There are a few different methods for detecting exoplanets. The primary techniques are astrometry and radial velocity measurements. Astrometry is basically measuring the gravitational influence of a planet as it orbits its star. How much it pulls the star side to side can give a lot of information as to the amount of mass the planet has. Measuring radial velocity is much like astrometry, only with this method the amount the star moves toward and away from the Earth is measured by observing the Doppler shift of the light coming from the star.

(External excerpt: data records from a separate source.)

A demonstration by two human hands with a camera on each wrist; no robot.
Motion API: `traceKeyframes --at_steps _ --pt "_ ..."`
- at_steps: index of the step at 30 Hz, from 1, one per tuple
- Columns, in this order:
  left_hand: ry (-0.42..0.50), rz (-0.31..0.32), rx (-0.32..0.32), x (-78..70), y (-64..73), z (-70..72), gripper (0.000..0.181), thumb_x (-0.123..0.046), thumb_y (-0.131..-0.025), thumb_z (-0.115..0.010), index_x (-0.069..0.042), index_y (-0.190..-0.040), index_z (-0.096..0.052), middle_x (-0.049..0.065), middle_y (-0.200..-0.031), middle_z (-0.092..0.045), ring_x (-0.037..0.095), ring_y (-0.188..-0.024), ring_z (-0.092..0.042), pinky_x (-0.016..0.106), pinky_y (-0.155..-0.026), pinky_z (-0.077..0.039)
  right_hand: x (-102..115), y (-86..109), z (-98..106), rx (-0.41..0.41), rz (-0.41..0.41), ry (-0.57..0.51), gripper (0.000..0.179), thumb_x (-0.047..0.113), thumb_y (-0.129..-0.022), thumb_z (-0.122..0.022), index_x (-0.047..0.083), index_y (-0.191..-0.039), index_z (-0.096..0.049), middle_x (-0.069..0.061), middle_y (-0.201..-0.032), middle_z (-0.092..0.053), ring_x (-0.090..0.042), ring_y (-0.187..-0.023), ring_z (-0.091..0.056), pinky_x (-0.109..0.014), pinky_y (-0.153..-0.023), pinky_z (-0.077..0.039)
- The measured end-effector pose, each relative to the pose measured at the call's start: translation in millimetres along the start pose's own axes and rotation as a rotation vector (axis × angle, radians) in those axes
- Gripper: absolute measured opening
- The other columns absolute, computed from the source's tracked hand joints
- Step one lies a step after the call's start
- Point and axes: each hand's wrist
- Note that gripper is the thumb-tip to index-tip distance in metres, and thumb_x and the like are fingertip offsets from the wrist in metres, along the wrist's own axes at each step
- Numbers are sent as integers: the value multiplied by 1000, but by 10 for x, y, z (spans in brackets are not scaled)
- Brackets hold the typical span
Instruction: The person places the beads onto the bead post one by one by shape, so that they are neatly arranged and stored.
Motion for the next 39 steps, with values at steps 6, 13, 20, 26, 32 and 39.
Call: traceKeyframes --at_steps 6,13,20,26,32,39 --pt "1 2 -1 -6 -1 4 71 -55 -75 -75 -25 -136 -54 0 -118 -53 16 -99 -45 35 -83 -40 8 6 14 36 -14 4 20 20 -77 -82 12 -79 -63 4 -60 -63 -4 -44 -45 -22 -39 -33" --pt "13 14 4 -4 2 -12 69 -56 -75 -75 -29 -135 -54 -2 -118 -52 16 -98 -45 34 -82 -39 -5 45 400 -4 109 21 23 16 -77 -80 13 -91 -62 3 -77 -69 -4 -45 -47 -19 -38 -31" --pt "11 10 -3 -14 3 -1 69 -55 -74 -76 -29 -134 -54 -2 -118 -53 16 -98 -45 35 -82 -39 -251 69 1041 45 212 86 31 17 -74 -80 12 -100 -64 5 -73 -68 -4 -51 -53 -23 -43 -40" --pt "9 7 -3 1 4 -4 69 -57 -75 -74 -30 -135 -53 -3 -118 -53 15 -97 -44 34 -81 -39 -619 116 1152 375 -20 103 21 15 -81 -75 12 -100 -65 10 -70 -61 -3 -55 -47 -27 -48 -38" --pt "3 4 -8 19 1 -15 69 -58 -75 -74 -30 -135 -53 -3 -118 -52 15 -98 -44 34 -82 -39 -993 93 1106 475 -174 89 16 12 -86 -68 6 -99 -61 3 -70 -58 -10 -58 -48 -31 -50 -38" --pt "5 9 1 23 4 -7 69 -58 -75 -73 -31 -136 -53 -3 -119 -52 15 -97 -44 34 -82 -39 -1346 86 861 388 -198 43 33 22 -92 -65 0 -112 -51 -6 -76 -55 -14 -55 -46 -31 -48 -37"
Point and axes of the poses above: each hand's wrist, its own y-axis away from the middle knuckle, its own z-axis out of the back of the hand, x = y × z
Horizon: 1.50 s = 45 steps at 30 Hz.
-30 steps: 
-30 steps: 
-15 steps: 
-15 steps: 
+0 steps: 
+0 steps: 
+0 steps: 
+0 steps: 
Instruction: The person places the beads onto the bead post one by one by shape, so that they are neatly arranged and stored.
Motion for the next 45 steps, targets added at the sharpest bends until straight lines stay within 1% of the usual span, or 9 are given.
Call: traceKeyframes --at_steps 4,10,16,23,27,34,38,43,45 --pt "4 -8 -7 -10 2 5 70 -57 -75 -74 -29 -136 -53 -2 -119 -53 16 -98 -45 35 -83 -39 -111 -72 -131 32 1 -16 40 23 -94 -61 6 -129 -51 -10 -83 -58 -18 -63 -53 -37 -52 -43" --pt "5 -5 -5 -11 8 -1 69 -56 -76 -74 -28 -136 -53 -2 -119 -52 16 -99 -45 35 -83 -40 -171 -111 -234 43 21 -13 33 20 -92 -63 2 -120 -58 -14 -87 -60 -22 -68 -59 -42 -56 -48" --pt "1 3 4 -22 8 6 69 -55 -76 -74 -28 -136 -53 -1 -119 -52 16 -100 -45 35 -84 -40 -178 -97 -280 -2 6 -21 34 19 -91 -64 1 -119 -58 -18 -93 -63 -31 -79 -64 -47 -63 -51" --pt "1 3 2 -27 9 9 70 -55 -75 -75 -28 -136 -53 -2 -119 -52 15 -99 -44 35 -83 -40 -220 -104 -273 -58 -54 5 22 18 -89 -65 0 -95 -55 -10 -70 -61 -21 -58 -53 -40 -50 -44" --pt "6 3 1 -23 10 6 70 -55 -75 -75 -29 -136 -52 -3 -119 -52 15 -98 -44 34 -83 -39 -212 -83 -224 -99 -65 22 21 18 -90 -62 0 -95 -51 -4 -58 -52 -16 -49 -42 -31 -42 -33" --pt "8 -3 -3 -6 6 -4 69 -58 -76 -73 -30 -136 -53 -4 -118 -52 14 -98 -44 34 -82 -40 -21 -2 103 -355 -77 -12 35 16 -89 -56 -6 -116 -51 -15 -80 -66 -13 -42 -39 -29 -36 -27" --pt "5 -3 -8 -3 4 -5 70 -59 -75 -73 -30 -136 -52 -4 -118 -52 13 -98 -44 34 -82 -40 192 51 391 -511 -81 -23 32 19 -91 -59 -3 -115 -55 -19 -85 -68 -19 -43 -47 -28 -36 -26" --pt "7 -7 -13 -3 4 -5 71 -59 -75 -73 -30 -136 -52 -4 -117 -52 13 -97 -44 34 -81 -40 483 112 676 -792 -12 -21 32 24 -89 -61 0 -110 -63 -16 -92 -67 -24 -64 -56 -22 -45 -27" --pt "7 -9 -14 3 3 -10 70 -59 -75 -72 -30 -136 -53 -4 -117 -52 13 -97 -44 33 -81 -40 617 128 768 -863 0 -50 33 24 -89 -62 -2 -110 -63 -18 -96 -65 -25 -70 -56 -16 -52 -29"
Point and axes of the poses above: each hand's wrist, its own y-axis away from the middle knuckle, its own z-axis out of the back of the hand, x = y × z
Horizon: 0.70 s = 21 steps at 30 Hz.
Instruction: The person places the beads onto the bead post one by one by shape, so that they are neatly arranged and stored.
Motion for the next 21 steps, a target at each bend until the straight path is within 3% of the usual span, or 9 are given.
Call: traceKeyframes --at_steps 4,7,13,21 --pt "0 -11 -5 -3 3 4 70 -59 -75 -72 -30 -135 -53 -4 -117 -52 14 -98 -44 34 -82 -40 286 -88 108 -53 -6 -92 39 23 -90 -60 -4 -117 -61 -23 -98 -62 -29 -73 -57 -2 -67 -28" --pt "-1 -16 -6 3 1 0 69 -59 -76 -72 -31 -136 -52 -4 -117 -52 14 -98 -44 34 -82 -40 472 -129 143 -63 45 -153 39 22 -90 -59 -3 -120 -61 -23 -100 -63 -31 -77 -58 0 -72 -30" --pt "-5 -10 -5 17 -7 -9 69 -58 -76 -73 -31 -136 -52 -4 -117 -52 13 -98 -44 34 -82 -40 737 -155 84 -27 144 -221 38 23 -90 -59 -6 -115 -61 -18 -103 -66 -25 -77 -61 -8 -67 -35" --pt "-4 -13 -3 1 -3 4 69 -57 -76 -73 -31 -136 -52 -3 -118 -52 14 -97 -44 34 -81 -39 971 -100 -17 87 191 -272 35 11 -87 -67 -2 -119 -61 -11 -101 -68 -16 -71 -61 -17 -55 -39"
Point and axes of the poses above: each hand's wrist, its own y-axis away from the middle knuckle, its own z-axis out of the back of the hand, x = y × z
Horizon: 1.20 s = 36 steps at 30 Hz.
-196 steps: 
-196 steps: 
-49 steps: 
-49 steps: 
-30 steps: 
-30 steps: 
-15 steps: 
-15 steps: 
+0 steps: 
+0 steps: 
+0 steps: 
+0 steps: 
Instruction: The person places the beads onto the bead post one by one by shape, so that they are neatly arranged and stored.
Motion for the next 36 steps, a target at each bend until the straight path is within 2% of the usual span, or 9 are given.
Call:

Another technique is called the transit method. As a planet orbits in front of its star, the light coming from the star is dimmed, and by observing the star for long periods of time, and taking the spectrum of the light both when the planet is in front of the star and behind, much can be known about the makeup of the planet’s atmosphere (if there is any). The transit method is often used in combination with astrometry and radial velocity measurements to estimate the mass of the planet.

Other methods for detecting planets are explained on the European Space Agency’s website and Curious About Astronomy. If you want a complete list of all planets detected so far, NASA’s PlanetQuest site is a great place to start, as well as The Extrasolar Planets Encyclopaedia.

Direct imaging of extrasolar planets is very difficult, as the overwhelming amount of light coming from the star a planet is orbiting completely washes it out. However, Hubble has imaged the planet Fomalhault b, and the system HR8799, which consists of three planets, was imaged using the Keck and Gemini telescopes.

There are currently a number of NASA missions working on the discovery of extrasolar planets, including Hubble, and the Spitzer Space Telescope. The Kepler mission, launched on March 6th of 2009, will monitor a section of the sky containing over 100,000 stars and use the methods described above in an effort to detect an exoplanets in that region. The Terrestrial Planet Finder mission is another mission to study all aspects of extrasolar planets in rather great detail, though it is still in the concept phase as of this writing.

Exoplanets were discussed on Astronomy Cast inĀ  Episode 34: Discovering Another Earth and Episode 125: A Zoo of Extrasolar Planets.

Source: NASA

Earth’s Mantle

The Earths interior (University of Chicago)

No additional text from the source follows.